Work required: Your task is to copy each line in the listing that includes the word "wooden".

————————

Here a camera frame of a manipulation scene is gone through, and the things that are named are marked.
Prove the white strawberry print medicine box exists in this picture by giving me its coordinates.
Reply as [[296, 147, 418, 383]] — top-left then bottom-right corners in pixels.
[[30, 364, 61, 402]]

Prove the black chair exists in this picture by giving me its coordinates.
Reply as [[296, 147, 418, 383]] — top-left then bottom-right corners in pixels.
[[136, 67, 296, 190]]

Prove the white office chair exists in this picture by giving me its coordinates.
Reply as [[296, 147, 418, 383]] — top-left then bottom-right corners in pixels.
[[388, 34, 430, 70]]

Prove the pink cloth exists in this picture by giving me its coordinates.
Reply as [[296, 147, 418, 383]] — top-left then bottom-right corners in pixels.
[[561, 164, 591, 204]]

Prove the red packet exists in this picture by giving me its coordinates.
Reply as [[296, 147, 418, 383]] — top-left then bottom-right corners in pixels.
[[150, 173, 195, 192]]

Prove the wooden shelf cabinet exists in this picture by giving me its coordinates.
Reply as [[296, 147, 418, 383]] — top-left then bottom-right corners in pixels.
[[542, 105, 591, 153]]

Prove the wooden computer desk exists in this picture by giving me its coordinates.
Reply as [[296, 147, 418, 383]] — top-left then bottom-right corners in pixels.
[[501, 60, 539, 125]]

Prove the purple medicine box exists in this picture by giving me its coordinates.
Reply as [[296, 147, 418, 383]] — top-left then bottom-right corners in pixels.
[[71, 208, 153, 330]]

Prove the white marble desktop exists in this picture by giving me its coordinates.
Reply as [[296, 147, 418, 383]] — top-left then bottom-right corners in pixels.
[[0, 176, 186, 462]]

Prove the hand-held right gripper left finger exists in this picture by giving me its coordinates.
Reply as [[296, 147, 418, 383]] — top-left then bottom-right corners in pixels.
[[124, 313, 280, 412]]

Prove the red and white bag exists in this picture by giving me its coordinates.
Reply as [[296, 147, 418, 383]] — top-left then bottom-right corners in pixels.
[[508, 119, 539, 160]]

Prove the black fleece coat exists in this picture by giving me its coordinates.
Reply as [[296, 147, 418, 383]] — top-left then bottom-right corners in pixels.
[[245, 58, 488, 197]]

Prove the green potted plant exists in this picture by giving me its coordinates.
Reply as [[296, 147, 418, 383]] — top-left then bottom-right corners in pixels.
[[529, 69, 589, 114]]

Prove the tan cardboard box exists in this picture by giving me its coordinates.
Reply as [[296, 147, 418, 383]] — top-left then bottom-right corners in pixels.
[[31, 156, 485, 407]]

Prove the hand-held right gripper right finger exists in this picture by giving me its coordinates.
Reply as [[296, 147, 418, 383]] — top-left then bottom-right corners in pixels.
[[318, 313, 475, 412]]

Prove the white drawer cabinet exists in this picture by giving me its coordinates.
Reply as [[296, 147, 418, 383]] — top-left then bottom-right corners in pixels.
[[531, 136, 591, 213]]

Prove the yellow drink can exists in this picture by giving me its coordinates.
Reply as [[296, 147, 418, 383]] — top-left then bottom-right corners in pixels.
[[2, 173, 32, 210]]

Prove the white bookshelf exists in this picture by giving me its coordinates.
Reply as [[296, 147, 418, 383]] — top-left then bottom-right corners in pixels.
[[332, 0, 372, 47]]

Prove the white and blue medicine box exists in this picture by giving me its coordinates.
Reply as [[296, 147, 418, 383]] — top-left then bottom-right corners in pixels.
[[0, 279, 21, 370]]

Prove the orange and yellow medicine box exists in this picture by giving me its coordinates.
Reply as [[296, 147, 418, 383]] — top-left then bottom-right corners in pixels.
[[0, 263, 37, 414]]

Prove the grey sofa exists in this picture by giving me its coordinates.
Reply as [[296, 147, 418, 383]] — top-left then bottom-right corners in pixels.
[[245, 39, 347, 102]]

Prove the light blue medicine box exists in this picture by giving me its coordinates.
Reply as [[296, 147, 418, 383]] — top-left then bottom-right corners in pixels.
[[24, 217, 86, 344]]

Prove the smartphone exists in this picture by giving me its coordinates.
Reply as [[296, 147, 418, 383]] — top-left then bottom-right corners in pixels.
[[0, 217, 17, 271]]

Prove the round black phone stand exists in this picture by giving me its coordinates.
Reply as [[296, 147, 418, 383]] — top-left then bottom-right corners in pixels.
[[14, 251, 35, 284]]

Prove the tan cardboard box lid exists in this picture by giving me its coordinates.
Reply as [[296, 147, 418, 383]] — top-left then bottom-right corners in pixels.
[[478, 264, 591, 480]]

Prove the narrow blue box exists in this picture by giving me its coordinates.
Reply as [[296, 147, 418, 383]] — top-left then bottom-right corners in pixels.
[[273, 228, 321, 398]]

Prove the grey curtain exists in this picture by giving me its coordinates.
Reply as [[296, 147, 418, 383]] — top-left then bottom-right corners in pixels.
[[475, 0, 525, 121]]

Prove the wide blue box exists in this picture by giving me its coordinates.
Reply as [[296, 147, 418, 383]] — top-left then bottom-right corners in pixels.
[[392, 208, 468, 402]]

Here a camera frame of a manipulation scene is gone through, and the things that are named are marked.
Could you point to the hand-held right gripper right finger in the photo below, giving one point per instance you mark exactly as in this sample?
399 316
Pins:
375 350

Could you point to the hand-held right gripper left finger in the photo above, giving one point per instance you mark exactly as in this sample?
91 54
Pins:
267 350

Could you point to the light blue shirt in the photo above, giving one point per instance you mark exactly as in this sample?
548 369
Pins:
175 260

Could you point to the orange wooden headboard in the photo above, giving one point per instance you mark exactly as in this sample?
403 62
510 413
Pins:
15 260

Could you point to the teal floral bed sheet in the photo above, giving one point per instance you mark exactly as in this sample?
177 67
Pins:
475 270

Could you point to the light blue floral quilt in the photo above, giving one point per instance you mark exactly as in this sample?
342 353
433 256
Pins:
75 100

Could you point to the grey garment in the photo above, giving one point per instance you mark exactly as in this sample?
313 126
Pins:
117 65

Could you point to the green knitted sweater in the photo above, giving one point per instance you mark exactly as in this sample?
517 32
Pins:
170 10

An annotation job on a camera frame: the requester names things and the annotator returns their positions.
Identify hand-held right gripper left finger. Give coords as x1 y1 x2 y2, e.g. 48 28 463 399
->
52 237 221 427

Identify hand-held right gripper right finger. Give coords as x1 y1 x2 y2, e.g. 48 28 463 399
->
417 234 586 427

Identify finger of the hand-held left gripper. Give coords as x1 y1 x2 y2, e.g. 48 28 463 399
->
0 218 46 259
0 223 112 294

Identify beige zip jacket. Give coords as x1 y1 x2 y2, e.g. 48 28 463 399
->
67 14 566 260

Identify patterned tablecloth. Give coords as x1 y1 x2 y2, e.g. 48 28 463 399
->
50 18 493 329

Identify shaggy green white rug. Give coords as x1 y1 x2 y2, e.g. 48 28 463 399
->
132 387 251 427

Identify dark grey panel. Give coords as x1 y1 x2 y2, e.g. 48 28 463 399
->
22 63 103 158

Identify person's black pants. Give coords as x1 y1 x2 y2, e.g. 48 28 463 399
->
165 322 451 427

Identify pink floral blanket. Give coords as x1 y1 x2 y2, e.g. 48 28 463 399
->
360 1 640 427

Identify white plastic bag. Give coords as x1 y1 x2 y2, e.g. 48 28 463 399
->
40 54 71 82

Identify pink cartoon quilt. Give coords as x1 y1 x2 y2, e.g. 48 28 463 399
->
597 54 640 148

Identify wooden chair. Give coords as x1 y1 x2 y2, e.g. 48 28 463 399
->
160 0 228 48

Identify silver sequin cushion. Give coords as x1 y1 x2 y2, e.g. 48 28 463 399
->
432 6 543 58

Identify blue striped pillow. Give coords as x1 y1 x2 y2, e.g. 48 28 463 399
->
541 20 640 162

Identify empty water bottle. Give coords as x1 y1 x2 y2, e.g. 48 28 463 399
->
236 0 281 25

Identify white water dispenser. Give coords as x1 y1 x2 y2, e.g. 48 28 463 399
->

————————

Problem solution:
Prove the wooden shelf cabinet exists in this picture by giving me its coordinates.
Prove the wooden computer desk exists in this picture by giving me its coordinates.
Could you point to the orange wooden headboard in the photo above, giving one point per instance you mark exactly as in this sample?
Identify wooden chair. Give coords as x1 y1 x2 y2, e.g. 48 28 463 399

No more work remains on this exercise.